:: WORK ORDER ::
Under this line are records; the part from the line containing "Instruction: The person" through the line containing "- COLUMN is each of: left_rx" should be repeated exactly. Please exclude pictures.

:: DATA LISTING ::
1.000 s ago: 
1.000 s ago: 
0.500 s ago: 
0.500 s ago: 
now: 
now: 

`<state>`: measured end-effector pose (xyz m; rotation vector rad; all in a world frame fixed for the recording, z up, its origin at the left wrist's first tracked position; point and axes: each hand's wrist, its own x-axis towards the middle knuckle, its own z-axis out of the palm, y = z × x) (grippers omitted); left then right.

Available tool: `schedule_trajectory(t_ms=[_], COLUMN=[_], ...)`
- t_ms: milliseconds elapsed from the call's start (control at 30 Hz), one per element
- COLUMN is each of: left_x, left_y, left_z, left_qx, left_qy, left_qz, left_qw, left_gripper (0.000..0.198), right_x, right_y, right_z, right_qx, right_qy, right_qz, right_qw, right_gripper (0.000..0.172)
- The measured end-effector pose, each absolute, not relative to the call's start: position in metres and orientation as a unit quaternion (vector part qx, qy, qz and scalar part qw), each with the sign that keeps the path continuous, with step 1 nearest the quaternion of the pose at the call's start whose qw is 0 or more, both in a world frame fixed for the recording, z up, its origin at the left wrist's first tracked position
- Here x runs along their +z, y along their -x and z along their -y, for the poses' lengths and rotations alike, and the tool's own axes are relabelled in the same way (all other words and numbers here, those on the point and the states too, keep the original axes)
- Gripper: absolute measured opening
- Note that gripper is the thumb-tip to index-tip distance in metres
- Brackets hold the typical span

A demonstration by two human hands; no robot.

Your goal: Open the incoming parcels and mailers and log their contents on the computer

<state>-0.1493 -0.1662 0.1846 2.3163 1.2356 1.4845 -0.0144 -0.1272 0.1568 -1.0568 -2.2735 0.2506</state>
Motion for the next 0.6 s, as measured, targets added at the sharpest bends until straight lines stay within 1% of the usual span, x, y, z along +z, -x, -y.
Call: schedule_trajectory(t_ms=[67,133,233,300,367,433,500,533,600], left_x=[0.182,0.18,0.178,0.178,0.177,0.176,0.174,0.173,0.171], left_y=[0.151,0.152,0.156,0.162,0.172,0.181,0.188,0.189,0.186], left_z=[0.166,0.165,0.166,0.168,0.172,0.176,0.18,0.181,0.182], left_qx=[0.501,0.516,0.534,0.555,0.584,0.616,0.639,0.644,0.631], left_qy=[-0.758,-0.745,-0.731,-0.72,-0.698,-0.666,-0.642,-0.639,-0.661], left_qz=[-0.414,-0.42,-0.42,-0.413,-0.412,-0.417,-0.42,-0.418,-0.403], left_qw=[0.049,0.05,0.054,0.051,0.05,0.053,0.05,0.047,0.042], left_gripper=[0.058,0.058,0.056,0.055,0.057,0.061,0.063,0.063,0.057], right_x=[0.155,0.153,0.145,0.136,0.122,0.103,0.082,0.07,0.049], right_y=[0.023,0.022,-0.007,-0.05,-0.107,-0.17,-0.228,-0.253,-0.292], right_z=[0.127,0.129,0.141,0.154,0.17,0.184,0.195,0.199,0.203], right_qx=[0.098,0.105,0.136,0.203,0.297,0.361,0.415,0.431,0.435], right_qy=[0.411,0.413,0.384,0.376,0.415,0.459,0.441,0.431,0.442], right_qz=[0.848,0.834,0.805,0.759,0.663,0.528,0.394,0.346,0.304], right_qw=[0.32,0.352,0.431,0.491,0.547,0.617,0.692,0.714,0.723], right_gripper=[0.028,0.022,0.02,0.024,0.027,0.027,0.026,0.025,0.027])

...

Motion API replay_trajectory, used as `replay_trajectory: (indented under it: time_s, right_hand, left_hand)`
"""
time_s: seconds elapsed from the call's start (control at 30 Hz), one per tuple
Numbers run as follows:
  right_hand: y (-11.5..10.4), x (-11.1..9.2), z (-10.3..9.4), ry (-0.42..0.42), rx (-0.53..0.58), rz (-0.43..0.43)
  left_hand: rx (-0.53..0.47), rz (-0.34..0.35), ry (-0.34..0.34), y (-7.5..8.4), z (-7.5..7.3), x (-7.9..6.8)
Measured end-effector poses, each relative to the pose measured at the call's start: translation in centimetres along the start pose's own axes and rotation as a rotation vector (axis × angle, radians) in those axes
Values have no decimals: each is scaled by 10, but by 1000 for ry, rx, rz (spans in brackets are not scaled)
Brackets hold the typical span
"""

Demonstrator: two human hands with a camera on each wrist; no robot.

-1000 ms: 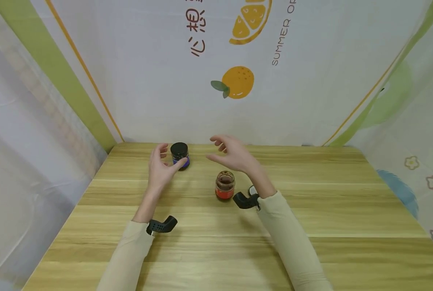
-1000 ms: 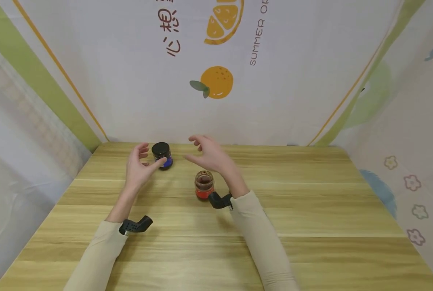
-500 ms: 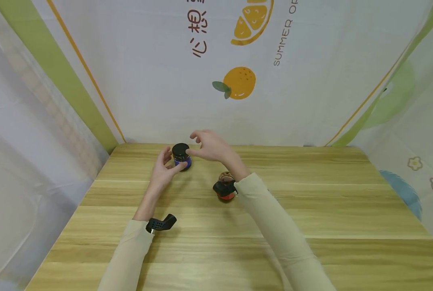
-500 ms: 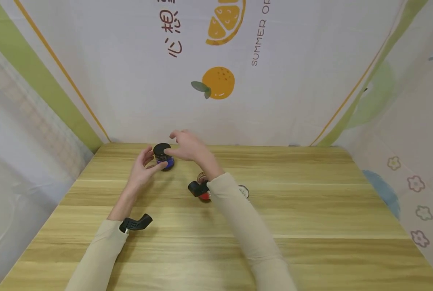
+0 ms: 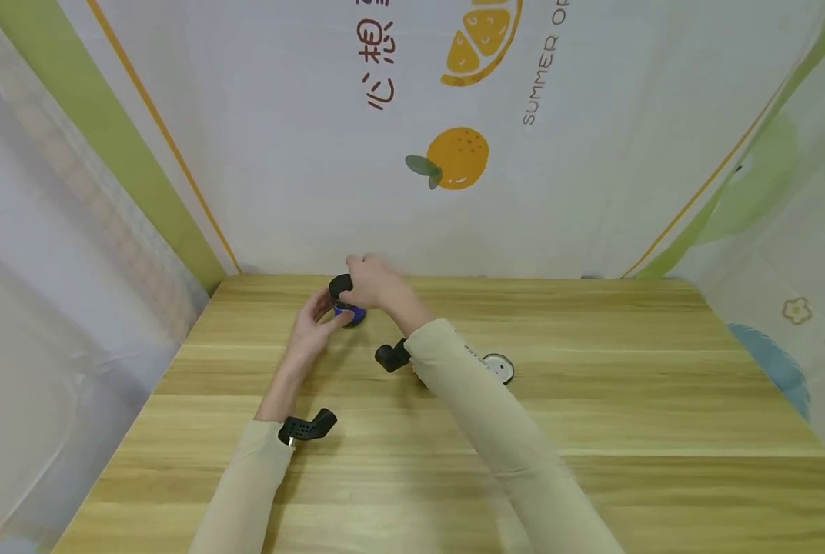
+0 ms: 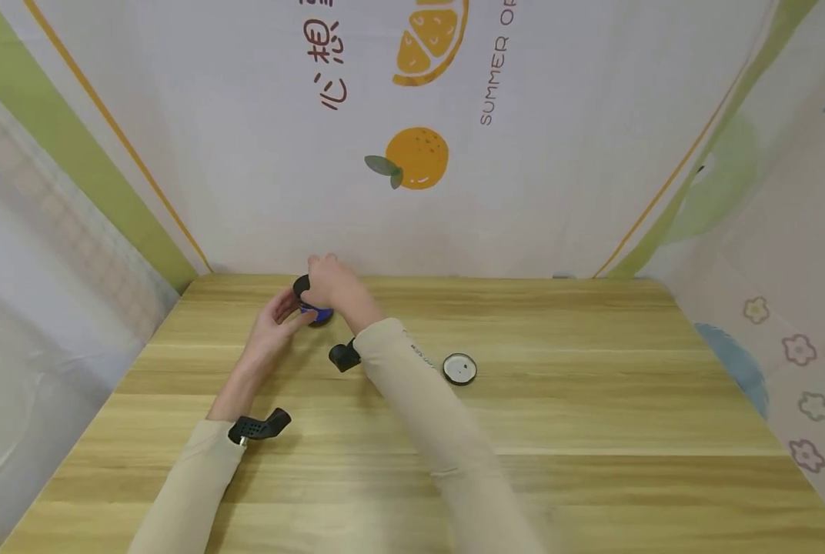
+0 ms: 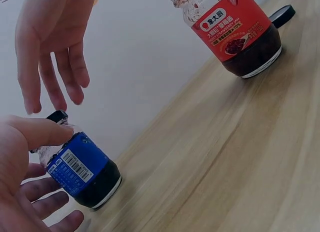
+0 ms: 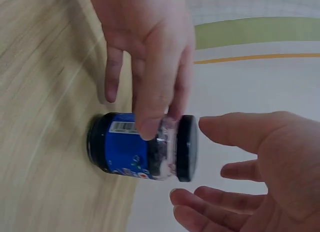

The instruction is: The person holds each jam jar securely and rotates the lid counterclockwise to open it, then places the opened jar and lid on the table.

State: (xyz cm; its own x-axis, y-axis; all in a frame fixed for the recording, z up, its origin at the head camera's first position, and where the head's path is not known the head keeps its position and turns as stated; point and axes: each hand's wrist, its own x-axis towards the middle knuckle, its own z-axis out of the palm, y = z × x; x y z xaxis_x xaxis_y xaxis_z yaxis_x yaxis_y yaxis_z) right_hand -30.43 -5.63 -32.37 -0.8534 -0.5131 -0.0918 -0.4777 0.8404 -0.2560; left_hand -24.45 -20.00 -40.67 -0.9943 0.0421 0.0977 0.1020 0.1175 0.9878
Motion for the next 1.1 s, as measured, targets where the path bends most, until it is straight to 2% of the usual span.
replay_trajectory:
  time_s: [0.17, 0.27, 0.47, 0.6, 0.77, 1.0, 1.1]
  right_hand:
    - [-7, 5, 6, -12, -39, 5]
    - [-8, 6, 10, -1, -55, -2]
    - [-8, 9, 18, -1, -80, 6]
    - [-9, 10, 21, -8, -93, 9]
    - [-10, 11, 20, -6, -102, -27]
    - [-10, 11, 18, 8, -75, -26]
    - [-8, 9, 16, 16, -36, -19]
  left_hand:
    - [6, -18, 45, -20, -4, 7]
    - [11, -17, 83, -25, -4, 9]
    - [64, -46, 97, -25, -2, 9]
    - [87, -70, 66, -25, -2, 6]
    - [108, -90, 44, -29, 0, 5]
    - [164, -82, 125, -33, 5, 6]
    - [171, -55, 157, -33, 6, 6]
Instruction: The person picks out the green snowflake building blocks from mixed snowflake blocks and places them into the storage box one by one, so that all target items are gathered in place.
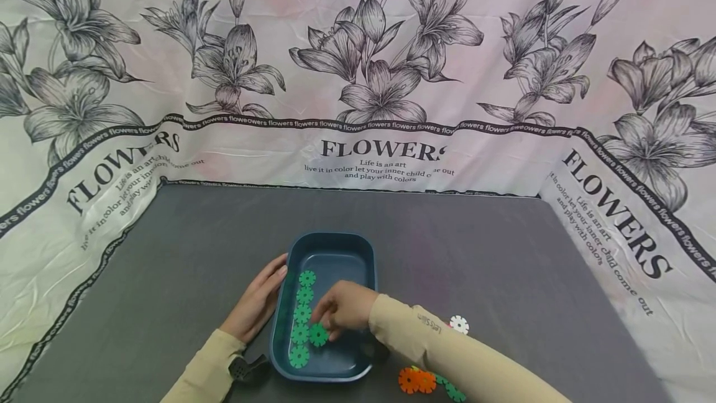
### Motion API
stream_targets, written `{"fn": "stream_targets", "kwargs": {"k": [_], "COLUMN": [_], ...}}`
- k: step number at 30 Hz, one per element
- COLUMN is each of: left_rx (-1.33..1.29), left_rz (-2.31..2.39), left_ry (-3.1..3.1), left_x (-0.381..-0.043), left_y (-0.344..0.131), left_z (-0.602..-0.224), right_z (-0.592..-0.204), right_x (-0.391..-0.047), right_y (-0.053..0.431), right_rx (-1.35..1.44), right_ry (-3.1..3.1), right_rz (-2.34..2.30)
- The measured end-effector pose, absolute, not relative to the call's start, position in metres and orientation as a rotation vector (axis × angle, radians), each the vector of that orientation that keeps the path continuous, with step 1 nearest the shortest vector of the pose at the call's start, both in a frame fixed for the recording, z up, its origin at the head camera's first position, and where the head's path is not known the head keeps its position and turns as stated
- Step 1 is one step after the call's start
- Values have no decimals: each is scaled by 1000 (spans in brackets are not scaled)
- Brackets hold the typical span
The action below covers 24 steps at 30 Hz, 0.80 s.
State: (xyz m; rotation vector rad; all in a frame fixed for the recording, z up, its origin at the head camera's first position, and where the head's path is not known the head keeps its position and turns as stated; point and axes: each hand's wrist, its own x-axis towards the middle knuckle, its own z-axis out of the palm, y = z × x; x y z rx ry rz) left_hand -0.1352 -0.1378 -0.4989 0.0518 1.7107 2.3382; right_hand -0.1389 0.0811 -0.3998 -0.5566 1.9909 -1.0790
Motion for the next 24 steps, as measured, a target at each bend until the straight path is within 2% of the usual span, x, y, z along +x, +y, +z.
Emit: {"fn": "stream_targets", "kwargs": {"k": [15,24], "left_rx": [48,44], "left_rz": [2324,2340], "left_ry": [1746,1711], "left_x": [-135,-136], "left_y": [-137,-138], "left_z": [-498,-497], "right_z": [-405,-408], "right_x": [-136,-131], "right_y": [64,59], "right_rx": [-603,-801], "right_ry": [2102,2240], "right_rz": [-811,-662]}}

:: TASK RESPONSE ::
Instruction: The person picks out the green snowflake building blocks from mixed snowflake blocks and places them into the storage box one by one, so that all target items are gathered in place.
### Motion API
stream_targets, written `{"fn": "stream_targets", "kwargs": {"k": [_], "COLUMN": [_], ...}}`
- k: step number at 30 Hz, one per element
- COLUMN is each of: left_rx (-1.33..1.29), left_rz (-2.31..2.39), left_ry (-3.1..3.1), left_x (-0.381..-0.043), left_y (-0.344..0.131), left_z (-0.602..-0.224), right_z (-0.592..-0.204), right_x (-0.391..-0.047), right_y (-0.053..0.431), right_rx (-1.35..1.44), right_ry (-3.1..3.1), right_rz (-2.34..2.30)

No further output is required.